For more than 60 hours last August, the U.K. firm’s office on W. 52nd Street lost connection to its business network. The culprit, Clifford Chance claims in a lawsuit against the city, is construction work at a crosswalk. It’s asking for $127,500 in alleged damages to make up for its lost productivity during the network outage.
“We are tremendously disappointed to have had our work disrupted and livelihood threatened by the [Department of Transportation] without warning, apology, much less compensation,” complained James Paul, a New York partner and general counsel at the Magic Circle firm.
City officials are expected to respond to the lawsuit in Manhattan Supreme Court next month, according to Jan. 19 court papers.
In a letter filed with the court, Paul said the firm’s network connection to its data center was interrupted last August due to transportation department work on 53rd Street.
Writing to Scott Stringer, New York City comptroller, Paul said the transportation department accidently cut the internet conduit while digging at a crosswalk, resulting in a network disruption of 63 hours that caused “tremendous inconvenience and lost productivity.”
“While we understand some disruption in service is unavoidable when maintaining New York City’s infrastructure, we are deeply concerned with the apparent lack of accountability at DOT for the interruption,” Paul said, noting that, had it not been for the firm’s existing business interruption coverage, “which we incurred at significant expense,” working during the outage would have been impossible.
“Our productivity was significantly curtailed,” while the firm’s nonlawyer staff had to work many hours over a weekend and in the evenings to ensure the firm could open for business on a following Monday, Paul wrote.
Paul added the firm was not contacted by the transportation department or anyone from the city about the disruption and it only confirmed through its landlord that the department’s work was the cause.

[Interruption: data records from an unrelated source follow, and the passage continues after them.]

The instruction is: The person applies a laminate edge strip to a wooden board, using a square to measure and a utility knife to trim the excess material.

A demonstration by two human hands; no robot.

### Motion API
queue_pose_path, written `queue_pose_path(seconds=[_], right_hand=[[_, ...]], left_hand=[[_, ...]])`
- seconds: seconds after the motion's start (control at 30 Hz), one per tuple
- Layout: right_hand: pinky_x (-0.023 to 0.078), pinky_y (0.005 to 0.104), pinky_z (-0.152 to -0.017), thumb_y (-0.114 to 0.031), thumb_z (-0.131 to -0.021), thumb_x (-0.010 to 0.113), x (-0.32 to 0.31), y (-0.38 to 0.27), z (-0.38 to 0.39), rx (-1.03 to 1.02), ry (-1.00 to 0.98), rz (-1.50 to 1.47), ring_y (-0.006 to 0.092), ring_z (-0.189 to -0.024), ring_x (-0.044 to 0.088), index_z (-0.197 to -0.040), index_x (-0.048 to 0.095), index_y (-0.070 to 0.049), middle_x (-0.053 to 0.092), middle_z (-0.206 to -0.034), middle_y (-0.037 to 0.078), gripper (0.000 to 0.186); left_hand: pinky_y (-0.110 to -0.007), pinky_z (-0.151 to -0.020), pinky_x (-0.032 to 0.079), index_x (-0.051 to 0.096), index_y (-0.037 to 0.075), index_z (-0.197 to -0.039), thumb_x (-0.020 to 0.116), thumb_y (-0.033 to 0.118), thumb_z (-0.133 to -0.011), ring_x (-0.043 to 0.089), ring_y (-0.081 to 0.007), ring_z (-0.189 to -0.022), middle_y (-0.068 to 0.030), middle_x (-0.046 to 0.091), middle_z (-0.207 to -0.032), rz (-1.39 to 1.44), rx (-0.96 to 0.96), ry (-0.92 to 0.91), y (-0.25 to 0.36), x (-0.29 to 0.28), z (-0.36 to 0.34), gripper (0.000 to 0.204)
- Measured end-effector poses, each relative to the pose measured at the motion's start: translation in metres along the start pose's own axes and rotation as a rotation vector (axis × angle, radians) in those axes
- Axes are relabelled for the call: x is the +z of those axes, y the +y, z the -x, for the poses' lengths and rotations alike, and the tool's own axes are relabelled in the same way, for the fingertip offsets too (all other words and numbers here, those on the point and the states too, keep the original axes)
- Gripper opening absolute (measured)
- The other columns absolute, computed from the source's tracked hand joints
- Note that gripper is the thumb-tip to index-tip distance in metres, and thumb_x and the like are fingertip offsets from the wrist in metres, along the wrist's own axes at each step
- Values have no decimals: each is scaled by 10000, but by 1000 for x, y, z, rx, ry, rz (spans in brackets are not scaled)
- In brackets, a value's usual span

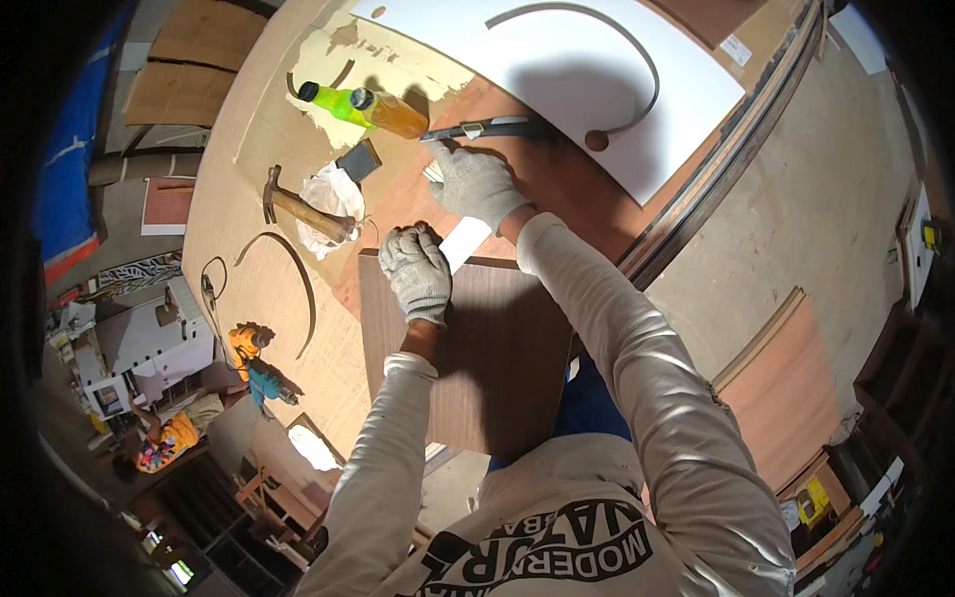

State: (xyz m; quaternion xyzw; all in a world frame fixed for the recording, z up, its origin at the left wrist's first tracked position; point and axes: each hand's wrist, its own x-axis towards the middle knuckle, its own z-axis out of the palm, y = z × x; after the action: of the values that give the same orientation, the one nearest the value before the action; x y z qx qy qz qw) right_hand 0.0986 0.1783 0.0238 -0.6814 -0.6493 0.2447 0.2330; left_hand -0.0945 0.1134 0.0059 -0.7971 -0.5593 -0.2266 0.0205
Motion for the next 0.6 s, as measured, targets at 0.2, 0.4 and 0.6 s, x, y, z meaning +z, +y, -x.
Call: queue_pose_path(seconds=[0.2, 0.4, 0.6], right_hand=[[617, 517, -743, -386, -949, 703, 7, 4, 6, 24, 15, -30, 369, -867, 758, -1561, 470, -139, 733, -1011, 184, 700], [616, 513, -706, -391, -944, 715, 9, 8, 12, 62, 48, 5, 365, -845, 755, -1520, 497, -137, 729, -996, 181, 667], [615, 509, -681, -419, -959, 697, 13, 13, 18, 101, 98, 72, 358, -820, 756, -1500, 513, -123, 730, -952, 164, 643]], left_hand=[[-605, -1222, 291, 579, 67, -1410, 573, 176, -1033, 504, -392, -1383, -180, 594, -1380, -31, 8, -111, -5, 1, 3, 393], [-617, -1244, 260, 568, 73, -1434, 562, 213, -1035, 480, -386, -1425, -188, 578, -1432, 0, -1, -149, -4, 4, -2, 423], [-583, -1224, 293, 585, 98, -1426, 560, 227, -1059, 486, -378, -1427, -165, 582, -1458, -45, 62, -175, -4, 0, -9, 390]])
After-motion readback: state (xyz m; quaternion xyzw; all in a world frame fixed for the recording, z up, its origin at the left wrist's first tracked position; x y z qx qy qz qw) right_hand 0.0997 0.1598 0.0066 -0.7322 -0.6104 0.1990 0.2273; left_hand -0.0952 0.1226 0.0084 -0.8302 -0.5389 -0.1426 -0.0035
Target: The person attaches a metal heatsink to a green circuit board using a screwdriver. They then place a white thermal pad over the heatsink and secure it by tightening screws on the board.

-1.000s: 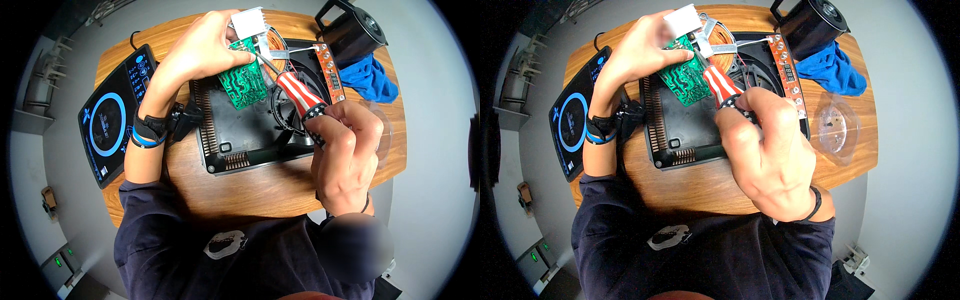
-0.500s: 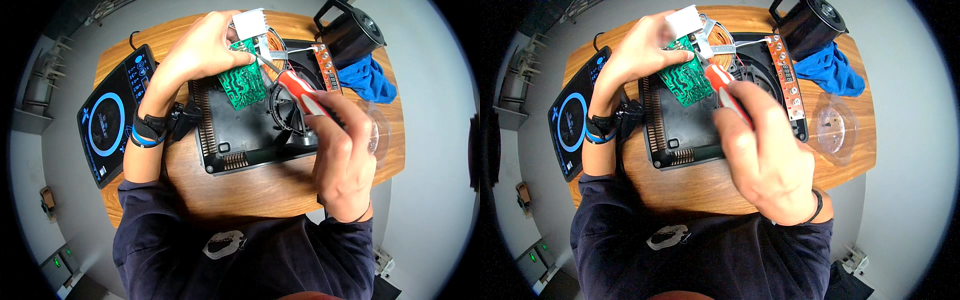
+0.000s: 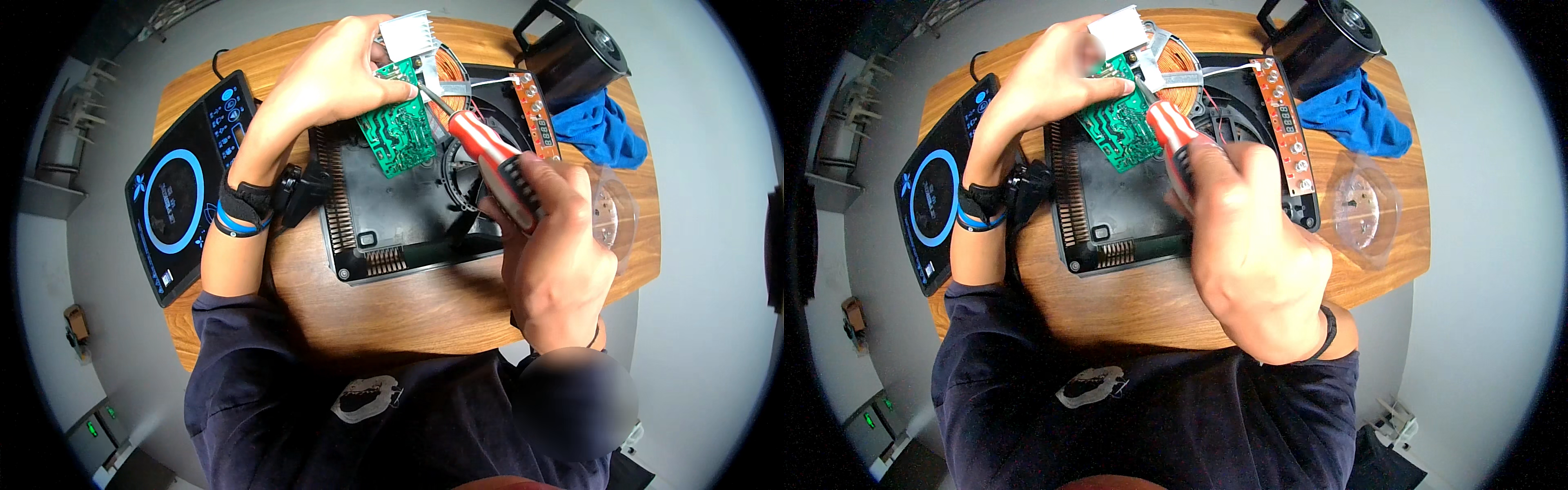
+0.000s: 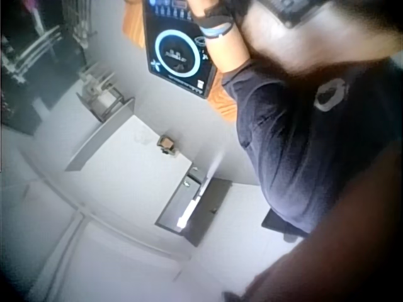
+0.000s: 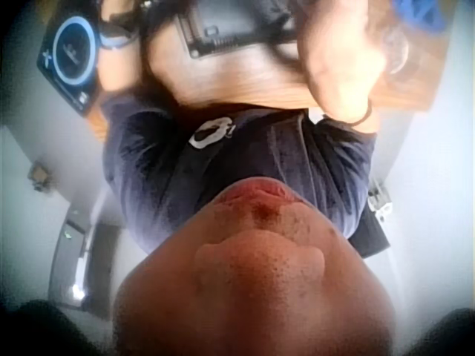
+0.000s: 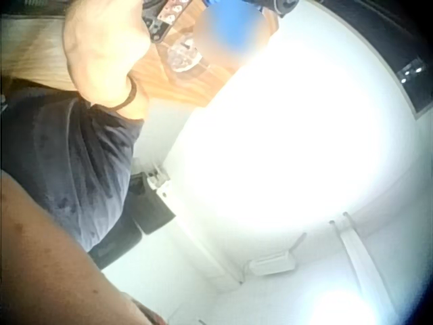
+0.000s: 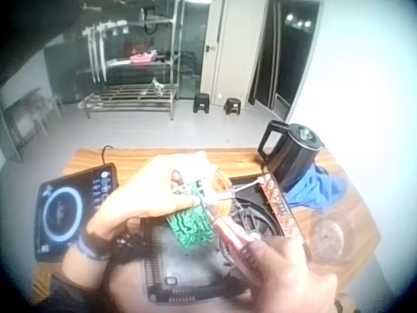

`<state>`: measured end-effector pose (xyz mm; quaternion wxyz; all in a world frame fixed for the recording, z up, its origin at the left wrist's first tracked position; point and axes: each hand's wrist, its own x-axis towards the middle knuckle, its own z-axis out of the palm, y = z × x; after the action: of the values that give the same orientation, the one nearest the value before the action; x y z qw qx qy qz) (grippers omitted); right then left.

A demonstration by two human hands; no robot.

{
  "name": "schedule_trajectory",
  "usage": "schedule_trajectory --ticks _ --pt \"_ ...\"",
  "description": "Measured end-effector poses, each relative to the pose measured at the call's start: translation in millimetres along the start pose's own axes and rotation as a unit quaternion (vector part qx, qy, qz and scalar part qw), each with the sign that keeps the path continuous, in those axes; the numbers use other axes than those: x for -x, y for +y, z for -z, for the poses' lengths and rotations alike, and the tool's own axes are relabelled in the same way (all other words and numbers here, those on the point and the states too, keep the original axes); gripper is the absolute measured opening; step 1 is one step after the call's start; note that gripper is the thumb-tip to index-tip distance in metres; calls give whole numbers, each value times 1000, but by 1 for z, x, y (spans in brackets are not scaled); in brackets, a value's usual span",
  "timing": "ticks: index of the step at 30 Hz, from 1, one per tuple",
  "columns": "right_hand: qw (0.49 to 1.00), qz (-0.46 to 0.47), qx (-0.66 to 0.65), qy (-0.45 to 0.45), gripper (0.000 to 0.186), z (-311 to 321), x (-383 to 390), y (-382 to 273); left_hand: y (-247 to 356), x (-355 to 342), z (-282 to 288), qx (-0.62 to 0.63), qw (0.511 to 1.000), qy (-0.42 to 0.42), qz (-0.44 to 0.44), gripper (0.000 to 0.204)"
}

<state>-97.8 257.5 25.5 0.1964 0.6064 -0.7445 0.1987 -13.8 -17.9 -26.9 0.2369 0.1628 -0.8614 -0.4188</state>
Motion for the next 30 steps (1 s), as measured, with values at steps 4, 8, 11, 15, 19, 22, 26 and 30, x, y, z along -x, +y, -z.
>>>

Clifford Chance has long maintained a New York City office and its lawyers and staff “reside (and pay taxes) here,” Paul said.
Paul noted the firm’s New York office has 193 lawyers and 170 staff who are part of the global firm’s overall headcount of 3,300 lawyers and 2,767 staff.
A spokesman for Stringer’s office could not immediately comment. Paul declined to comment on the firm’s lost productivity or the suit.